Driven out by the huge rise in the number of coffee shops such as Starbucks and Caffe Nero, old-style 'greasy spoon' cafes are in serious decline.

Research shows one in three people knew of one closing down in their neighbourhood. Organisers of the Save the Proper British Cafe campaign, launched today, say that unless action was taken, most will have gone by 2010.

Paul Harvey, spokesman for sauce makers HP, which is behind the drive, says: 'Britain has already suffered the demise of proper British institutions like the red phone box and the faithful Routemaster bus, which is why it seems so important to start this campaign to Save the Proper British Cafe.'

HP has launched a 'fighting fund' which will be distributed to cafes struggling to compete with large coffee chains.

The company has pledged £5,000 and is encouraging people to show their support at website, www.proper-british.co.uk.

Visitors can sign a petition, nominate their local cafe or buy a limited edition brown rubber wristband for £1.50.

HP quotes the results of a survey of more than 5,000 people, which found three-quarters felt better about spending their money at a local cafe rather than a trendy coffee shop.

And a quarter knew the name of one of the people who worked in their local cafe - but nearly a third knew of an establishment in their area which had recently closed down.

And nearly nine in ten were concerned that their local high street was being taken over by chain outlets.

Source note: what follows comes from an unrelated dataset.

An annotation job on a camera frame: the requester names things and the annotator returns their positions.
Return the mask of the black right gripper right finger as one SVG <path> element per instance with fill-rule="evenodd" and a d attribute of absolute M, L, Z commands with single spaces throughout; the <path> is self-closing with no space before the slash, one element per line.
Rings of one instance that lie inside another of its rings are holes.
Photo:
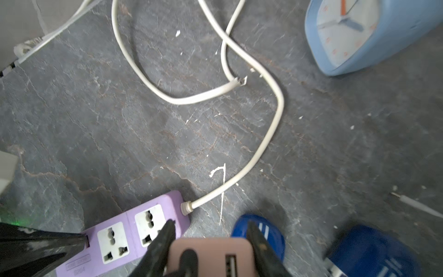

In London the number of independent cafes has declined by 40 per cent since 2000.

And nationwide, an estimated 2,000 cafes have disappeared in the last two years, with experts fearing most of the remaining 7,000 could go by 2010.

Cafe owners say concerns about healthy eating and the trend towards a Continental-style cappuccino culture had turned many customers away from the traditional fry-up.

But they say 'service and value for money' are the hallmarks of the traditional, unpretentious British cafe.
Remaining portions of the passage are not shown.